Following the death of Supreme Court Justice Ruth Bader Ginsburg, Freidman tweeted that: “Clarence Thomas should have been disqualified for workplace sexual harassment and Kavanaugh should have been disqualified for attempted rape.” (The Tweet has since been deleted.)
It’s a good thing Freidman is a comedian and not a judge, given that she does not seem willing to extend due process or the presumption of innocence to either Thomas or Kavanaugh. An accusation does not automatically mean a person is guilty.
Burr: “I do censor myself when I’m on stage”
In his Aug. 24 podcast episode, Burr told about having a better time performing during comedian Dave Chapelle’s “summer camp” in Ohio.
He said that it felt great because phones were locked and, “I actually felt like, as an American, I could go on stage and say whatever I wanted, which I remember fondly, oh all the way back last time maybe six, seven years ago.”
“This is progressive people: fellow comics censoring and making you afraid to say what you want to say on stage.
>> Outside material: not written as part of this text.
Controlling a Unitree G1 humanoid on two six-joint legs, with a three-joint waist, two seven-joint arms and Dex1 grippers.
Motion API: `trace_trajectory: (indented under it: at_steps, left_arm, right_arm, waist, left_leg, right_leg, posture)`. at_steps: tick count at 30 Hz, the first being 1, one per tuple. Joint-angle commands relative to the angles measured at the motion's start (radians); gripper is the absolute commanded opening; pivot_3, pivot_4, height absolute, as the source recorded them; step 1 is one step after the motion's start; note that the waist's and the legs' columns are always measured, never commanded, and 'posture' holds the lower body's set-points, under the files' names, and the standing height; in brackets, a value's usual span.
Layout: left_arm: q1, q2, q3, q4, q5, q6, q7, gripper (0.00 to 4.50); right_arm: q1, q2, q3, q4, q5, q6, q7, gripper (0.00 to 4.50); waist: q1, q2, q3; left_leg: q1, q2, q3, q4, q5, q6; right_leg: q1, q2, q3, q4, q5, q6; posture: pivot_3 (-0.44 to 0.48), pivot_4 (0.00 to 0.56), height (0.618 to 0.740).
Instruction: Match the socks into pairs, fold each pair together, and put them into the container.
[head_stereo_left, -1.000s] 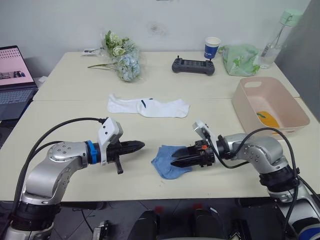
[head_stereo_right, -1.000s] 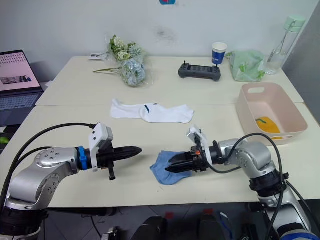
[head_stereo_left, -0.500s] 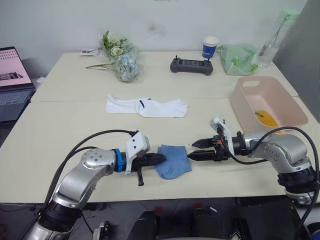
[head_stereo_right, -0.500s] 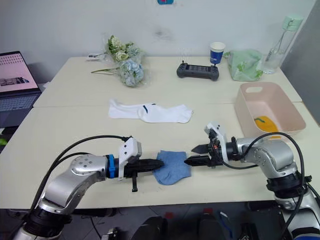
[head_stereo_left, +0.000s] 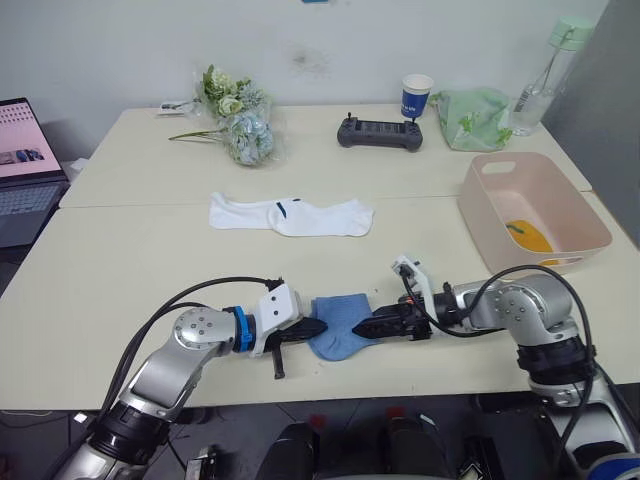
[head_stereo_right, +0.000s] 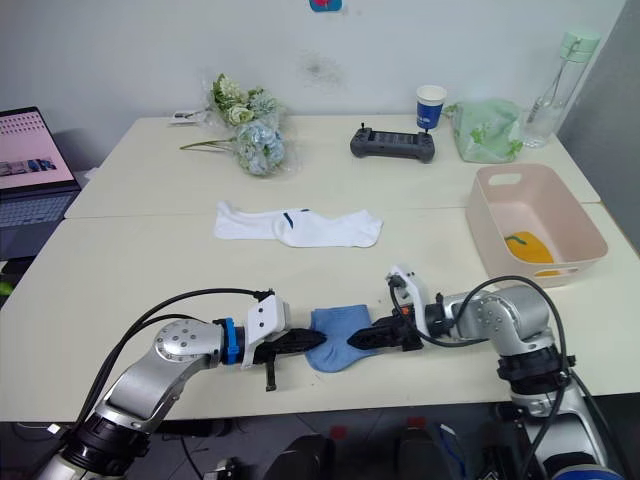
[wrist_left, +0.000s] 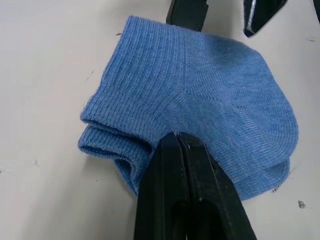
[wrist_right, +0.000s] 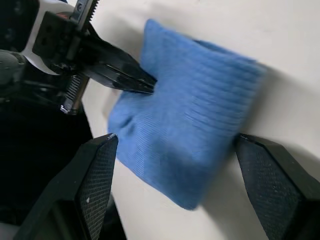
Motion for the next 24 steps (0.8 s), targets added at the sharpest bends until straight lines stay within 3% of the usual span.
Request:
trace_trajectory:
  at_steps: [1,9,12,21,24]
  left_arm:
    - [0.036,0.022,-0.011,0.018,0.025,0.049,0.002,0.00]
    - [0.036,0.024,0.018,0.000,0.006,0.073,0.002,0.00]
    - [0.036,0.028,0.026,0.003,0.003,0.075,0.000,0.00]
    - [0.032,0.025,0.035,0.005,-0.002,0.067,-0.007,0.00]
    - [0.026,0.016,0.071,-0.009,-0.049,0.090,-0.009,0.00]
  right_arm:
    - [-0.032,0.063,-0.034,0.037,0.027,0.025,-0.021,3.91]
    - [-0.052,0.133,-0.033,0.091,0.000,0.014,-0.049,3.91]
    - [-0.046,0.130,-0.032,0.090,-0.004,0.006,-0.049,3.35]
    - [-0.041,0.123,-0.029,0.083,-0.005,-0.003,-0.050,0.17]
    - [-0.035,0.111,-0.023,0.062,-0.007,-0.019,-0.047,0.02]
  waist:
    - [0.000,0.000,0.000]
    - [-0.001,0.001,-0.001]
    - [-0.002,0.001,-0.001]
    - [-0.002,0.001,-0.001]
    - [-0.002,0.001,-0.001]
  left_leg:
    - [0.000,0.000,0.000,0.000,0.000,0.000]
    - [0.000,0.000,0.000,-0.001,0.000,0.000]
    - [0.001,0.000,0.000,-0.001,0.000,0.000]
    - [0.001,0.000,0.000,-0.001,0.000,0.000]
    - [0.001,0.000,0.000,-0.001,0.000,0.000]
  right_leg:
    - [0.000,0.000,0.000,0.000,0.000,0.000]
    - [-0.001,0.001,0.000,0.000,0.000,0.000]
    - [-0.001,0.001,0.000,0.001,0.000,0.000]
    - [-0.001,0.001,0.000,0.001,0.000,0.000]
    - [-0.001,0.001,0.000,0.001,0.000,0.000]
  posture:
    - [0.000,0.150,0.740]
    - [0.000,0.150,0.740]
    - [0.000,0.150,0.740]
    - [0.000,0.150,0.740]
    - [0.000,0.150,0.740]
I don’t – I don’t get it.”
Burr said it’s funny that now even female comedians are tweeting about how they are afraid to tweet. “You helped build this f—ing house of horrors,” Burr said.
He returned to the subject later in the same podcast episode: “They had a great setup for doing like the standup and everything,” Burr said. “It was awesome and it also made me sad thinking like this is how standup used to be, it used to be so much fun where you could just like just empty your brain and say the craziest s—, you know, digging holes, trying to get out of it, f—ing with people, being absurd, all of that stuff.”
Burr said that it made him want to go back to the way he used to be on stage before he gave ground.
“I realized this week how much I do censor myself when I’m on stage, and I think I’ve been doing it for so long over the years it’s now become this subconscious thing. ‘Don’t say that – might get in trouble.’”
Then he joked, “It is funny watching white women call other white women Karens.”
Burr said that he didn’t care how many people left at his next performance; he was going to try to hold onto the freedom he had while performing at Chapelle’s camp.
“It’s just unbelievable that in America you have to actually be careful when you’re not even being serious – you’re joking around and you have to be careful.”
Burr is known mostly for his live stand-up comedy and Netflix specials, but he’s had acting roles on Breaking Bad, the Mandalorian, and the movie “The King of Staten Island.”
As one of the top-performing comics, he’s able to set the tone for other comedians by fighting back against the spreading ‘Wokeness’ that is ruining comedy. Let’s hope he does.